Скорым поездом Каиров и Самарин ехали в Москву. Каиров был задумчив и почти не разговаривал с Андреем. Встреча с академиком, разговор с ним за ухой встревожили Бориса Фомича — порождали невеселые догадки. «Что там на море ему рассказывал этот… балбес», — думал он о Самарине. И жалел, что взял его с собой в командировку, познакомил с Соловьевым, а через него с академиком. Не радовал Каирова и отзыв Терпиморева на рукопись: «Вдруг как этот… истукан, — он опять мысленно обращался к Андрею, — да рассказал ему всю механику…» Он не хотел говорить себе прямо: «Как мы пишем книгу». Одно только предположение, что академик узнал эту… «механику», приводило его в замешательство.
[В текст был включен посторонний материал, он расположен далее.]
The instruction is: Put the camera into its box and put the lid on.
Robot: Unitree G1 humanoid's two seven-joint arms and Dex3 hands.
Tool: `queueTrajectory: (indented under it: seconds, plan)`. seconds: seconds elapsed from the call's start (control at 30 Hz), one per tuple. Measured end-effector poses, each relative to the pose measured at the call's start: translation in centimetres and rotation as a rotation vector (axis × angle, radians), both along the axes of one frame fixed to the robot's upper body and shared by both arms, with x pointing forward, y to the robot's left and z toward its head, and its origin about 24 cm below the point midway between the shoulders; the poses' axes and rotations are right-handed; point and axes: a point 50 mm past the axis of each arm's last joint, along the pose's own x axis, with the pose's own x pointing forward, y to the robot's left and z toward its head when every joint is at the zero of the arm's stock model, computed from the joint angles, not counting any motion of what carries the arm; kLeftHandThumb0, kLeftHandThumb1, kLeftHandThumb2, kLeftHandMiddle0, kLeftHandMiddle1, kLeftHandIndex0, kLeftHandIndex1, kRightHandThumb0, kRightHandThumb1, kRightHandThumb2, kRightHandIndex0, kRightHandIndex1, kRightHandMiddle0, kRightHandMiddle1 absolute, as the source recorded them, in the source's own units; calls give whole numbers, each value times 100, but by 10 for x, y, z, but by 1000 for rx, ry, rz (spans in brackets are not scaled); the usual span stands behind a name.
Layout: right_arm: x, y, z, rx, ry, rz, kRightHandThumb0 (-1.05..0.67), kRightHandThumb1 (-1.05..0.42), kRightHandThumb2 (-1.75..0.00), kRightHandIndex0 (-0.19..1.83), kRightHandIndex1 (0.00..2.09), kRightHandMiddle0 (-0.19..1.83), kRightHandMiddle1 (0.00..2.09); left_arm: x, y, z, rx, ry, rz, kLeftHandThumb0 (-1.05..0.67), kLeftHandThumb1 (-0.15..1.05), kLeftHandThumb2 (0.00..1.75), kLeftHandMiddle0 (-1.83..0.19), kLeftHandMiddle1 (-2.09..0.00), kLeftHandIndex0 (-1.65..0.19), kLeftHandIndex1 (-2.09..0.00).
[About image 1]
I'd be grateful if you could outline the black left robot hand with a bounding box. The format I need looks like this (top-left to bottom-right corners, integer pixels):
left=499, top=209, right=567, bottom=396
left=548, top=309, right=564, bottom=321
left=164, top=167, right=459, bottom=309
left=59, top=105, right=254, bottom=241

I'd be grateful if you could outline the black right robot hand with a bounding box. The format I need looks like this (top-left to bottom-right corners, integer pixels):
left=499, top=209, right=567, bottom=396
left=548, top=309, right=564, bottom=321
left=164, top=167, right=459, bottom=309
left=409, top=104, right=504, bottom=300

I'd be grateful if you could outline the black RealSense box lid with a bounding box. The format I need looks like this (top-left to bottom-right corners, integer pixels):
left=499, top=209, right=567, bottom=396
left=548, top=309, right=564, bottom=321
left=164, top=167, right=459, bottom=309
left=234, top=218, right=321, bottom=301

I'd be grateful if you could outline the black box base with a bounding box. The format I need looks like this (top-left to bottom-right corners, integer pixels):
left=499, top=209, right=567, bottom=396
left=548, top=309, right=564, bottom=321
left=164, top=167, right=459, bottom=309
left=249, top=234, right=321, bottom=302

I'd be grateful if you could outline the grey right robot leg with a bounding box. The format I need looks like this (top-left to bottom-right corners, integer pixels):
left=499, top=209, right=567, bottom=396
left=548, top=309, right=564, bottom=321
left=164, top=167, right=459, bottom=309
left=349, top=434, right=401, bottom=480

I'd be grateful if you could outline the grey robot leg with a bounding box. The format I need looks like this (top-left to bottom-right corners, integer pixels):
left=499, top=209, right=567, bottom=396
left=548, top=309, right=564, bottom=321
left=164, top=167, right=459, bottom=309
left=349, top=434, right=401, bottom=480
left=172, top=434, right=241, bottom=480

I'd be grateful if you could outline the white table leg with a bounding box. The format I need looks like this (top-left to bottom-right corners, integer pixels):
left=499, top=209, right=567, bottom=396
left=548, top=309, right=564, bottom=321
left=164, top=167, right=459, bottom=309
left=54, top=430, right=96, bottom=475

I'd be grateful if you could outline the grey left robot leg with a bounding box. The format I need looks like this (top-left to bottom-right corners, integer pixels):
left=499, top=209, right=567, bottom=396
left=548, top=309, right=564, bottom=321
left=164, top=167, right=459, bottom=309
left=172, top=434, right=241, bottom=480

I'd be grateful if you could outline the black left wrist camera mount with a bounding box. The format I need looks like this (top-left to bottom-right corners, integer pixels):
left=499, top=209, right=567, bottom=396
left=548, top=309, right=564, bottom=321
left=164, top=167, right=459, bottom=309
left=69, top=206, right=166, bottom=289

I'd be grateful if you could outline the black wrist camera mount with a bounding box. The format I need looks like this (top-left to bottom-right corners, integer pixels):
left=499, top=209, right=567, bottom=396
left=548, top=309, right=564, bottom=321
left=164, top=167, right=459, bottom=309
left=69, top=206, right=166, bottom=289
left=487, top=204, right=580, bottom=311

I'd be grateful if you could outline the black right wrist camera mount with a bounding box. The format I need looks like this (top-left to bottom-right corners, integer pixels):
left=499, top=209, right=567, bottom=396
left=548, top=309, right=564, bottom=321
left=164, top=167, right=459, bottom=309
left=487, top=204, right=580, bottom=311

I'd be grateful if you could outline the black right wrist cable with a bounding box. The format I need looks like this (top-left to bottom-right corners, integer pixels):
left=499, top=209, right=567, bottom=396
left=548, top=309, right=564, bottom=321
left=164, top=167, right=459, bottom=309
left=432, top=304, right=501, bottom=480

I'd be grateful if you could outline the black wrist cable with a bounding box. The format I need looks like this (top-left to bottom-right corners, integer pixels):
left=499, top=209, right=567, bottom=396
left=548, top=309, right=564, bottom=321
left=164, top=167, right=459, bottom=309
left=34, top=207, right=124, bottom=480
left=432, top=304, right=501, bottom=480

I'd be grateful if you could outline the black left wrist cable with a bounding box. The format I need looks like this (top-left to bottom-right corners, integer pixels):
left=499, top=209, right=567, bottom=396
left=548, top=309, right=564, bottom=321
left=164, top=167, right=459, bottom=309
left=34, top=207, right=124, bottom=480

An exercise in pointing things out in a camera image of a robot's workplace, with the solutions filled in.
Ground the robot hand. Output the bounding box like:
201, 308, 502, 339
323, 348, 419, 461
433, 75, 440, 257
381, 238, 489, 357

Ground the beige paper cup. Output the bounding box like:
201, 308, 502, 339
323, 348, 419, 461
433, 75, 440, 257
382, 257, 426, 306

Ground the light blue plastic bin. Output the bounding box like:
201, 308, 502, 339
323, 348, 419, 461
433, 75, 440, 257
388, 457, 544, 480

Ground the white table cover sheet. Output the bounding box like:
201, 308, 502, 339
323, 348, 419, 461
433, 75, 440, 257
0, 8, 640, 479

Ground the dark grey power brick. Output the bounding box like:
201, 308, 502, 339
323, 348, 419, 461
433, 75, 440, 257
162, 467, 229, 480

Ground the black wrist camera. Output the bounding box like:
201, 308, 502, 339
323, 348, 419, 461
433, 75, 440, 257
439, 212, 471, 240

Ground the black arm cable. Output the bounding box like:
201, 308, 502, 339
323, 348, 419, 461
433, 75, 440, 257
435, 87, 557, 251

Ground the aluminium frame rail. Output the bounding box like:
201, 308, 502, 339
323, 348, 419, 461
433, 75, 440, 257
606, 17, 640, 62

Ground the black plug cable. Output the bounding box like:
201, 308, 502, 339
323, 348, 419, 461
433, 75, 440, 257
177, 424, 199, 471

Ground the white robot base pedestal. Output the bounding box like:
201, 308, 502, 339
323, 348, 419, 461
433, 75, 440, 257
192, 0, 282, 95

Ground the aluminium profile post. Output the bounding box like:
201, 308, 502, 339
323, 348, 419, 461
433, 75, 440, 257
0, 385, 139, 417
Терпиморев — авторитет в науке; он, если захочет, в порошок истереть может. Особенно, если уличит в обмане.
При этих мыслях Каиров непроизвольно трогал грудной карман, в котором лежал отзыв академика. Он помнит его наизусть.
«Многоуважаемый Борис Фомич! Прочитал Вашу книгу залпом. Я был рад и взволнован. Рад неожиданному открытию ума смелого и широкого, конструктора оригинального, остроумного. Ваша машина умница; она — прообраз будущих машин подобного назначения. Преотлично решён узел арифметического устройства, оперативное запоминающее устройство и стойка входных механизмов — все это вышло у Вас замечательно. Быстродействие невелико — понимаю: назначение машины и не требует большего, к тому же Вас ограничивали габариты — все логично и понятно. Я бы хотел теперь знать, как долго Вы работали над машиной, сколько человек принимало участие… Видимо, из скромности, Вы все это в книге обошли молчанием. Вы просите мою рекомендацию в издательство, да я не только буду рекомендовать Вашу книгу, но буду просить поторопиться с её изданием. Машины, подобные Вашей, очень, очень нужны народному хозяйству.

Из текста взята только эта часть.